A inspiração do trabalho foi o próprio IDH. “Mas uma inspiração com crítica”, ressalta Ronnie. “O IDH é extremamente positivo e consegue analisar diversos países a partir da fórmula do Amartya Sen, economista indiano que ganhou o Nobel de 1998. Só que, até para poder analisar diferentes países, é um índice mais restrito. Nós vimos que poderíamos enriquecer esse indicador, com informações confiáveis e oficiais”.

O grupo chegou a sete indicadores — Pobreza, Emprego, Desigualdade, Alfabetização, Escolaridade, Juventude e Violência — que mostram três dimensões sociais de um município: Vida Digna, Conhecimento e Vulnerabilidade Juvenil. Em seu conjunto, com pesos ponderados, os sete indicadores compõem o Índice de Exclusão Social (IES), que é o que se poderia chamar de uma versão brasileira mais abrangente do IDH. “A gente sabe que a realidade é muito mais complexa que esses sete indicadores. Mas esse é um esforço de tentar mensurar a realidade com os dados possíveis”, explica Ronnie.

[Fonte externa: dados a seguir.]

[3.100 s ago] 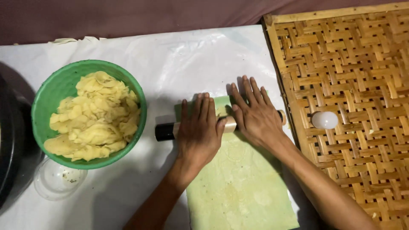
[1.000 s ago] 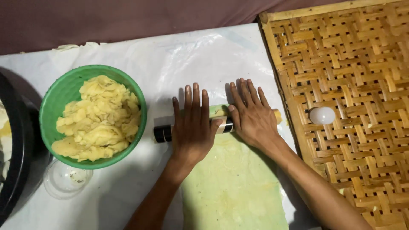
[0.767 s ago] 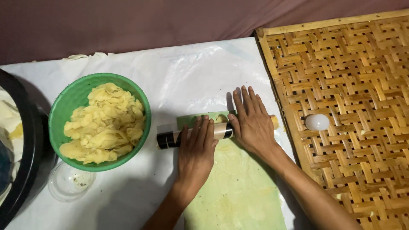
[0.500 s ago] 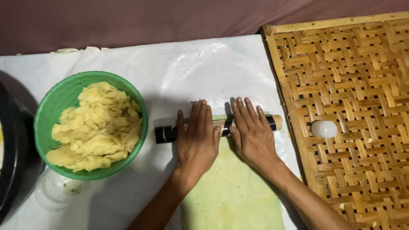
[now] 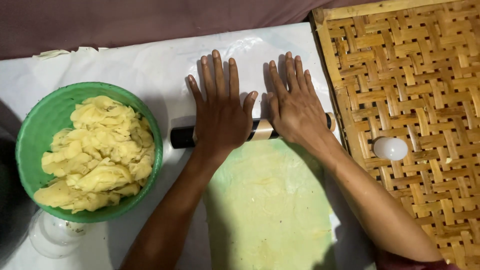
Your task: The recorder uses a cylindrical tool to flatten small pieces of dough onto a plastic sheet on a table.
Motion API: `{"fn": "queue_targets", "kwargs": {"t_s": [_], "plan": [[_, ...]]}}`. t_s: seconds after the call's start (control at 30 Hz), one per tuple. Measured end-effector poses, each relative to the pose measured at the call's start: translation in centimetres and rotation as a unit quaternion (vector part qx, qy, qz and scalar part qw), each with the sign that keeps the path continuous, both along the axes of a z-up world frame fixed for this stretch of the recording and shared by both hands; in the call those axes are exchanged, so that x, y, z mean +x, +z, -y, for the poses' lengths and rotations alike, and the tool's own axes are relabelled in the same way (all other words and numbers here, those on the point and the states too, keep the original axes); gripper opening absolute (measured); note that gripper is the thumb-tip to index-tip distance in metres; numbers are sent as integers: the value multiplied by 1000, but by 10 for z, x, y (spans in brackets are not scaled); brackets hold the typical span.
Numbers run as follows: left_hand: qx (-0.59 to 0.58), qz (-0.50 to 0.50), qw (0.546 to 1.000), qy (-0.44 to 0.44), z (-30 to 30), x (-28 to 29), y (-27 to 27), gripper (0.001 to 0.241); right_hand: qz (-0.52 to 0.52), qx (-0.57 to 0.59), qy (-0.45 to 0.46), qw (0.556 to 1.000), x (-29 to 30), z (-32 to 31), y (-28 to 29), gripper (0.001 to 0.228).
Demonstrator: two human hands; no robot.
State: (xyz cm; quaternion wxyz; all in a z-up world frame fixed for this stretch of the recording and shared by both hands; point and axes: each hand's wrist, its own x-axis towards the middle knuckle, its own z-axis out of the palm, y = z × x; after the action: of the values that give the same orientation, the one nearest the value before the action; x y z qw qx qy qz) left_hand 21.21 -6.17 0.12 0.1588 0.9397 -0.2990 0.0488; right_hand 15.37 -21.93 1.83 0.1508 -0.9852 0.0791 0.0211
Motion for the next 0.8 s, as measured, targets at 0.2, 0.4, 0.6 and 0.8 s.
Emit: {"fn": "queue_targets", "kwargs": {"t_s": [0.2,0.4,0.6,0.8], "plan": [[-78,234,968,35,6,16,-8,50,40,11,17,999,23,17,-21,61],[-203,165,965,-33,-20,5,-26,31,176,-35,-38,983,36,17,-28,47],[-163,104,978,-78,-51,-10,-40,46,356,-6,-8,934,55,40,-39,36],[-107,40,993,-32,-42,16,-42,36,367,104,1,925,-3,35,-48,17]]}}
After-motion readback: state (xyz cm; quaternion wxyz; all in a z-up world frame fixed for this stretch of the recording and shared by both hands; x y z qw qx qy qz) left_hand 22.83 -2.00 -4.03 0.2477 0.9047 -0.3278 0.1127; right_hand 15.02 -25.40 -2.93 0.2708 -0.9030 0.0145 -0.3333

Um das conclusões mais gritantes do atlas de 2014 é o aumento da desigualdade no Distrito Federal. “Todos os estados acabaram evoluindo para uma faixa melhor que a de 2000. O Distrito Federal pouco evoluiu na desigualdade e, hoje, é o estado mais desigual do país, pelo que a gente já conhece: o inchaço das cidades-satélite e a grande concentração de renda no Plano Piloto”, explica Ronnie.

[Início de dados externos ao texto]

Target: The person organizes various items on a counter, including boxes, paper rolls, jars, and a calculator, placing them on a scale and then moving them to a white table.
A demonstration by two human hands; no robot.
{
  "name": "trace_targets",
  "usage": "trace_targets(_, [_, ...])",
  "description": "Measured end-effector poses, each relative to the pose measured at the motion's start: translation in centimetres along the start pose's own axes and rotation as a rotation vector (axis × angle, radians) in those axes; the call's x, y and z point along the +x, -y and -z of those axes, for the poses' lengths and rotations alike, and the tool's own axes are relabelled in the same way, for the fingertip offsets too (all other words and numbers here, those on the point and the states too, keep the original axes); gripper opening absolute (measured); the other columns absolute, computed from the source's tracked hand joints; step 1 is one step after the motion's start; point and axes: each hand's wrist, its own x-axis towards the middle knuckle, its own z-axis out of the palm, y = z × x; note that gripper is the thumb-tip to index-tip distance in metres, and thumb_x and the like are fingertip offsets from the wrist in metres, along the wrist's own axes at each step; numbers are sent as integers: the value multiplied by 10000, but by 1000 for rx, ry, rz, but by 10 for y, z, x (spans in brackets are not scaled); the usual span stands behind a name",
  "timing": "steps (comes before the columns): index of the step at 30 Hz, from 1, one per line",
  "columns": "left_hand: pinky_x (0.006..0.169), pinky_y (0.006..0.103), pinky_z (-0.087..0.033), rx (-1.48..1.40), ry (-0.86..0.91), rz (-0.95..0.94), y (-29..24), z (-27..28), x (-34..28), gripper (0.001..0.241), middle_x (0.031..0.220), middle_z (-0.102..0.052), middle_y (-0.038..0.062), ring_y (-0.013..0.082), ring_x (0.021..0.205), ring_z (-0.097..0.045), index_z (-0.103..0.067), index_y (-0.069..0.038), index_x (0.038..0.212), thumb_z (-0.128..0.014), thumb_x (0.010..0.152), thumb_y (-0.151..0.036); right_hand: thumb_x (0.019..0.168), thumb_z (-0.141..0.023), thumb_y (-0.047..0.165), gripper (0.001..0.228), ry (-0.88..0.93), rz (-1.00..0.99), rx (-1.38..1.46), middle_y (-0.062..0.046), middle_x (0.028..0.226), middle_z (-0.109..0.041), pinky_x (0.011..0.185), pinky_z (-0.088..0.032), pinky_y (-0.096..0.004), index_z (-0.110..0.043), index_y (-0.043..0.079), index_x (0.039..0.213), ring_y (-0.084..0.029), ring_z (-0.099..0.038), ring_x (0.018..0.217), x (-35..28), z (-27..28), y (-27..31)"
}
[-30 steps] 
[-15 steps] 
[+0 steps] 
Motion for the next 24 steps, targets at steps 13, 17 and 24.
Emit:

A obra mostra que a pobreza vem diminuindo no país. “O Centro-Oeste, por exemplo, não era uma região de grande concentração de pobreza, mas deu um salto e evoluiu para uma renda média muito maior do que em 2000”, conta o geógrafo.
Por outro lado, a obra também aponta um aumento preocupante da violência. “A gente percebe que essa situação piorou muito no litoral do país”, diz Ronnie. “O Rio já não tinha uma situação boa em 2000, mas, subindo do Espírito Santo por todo o litoral, até o Ceará, a violência aumentou muito, assim como no interior do Pará. Em termos de evolução dos indicadores, isso é o que eu destaco de negativo”, lamenta.

O objetivo do “Atlas”, explica o geógrafo Ronnie, é ser uma ferramenta para o gestor público, de todo o país: “Por isso tem essa linguagem mais fácil, propondo-se a ser um atlas mesmo, com poucos textos e com enfoque na questão visual. O gestor consegue olhar os dados de seu município, comparar com a região do entorno de sua cidade, e identificar as razões para que seu município esteja em uma situação pior que a dos vizinhos”.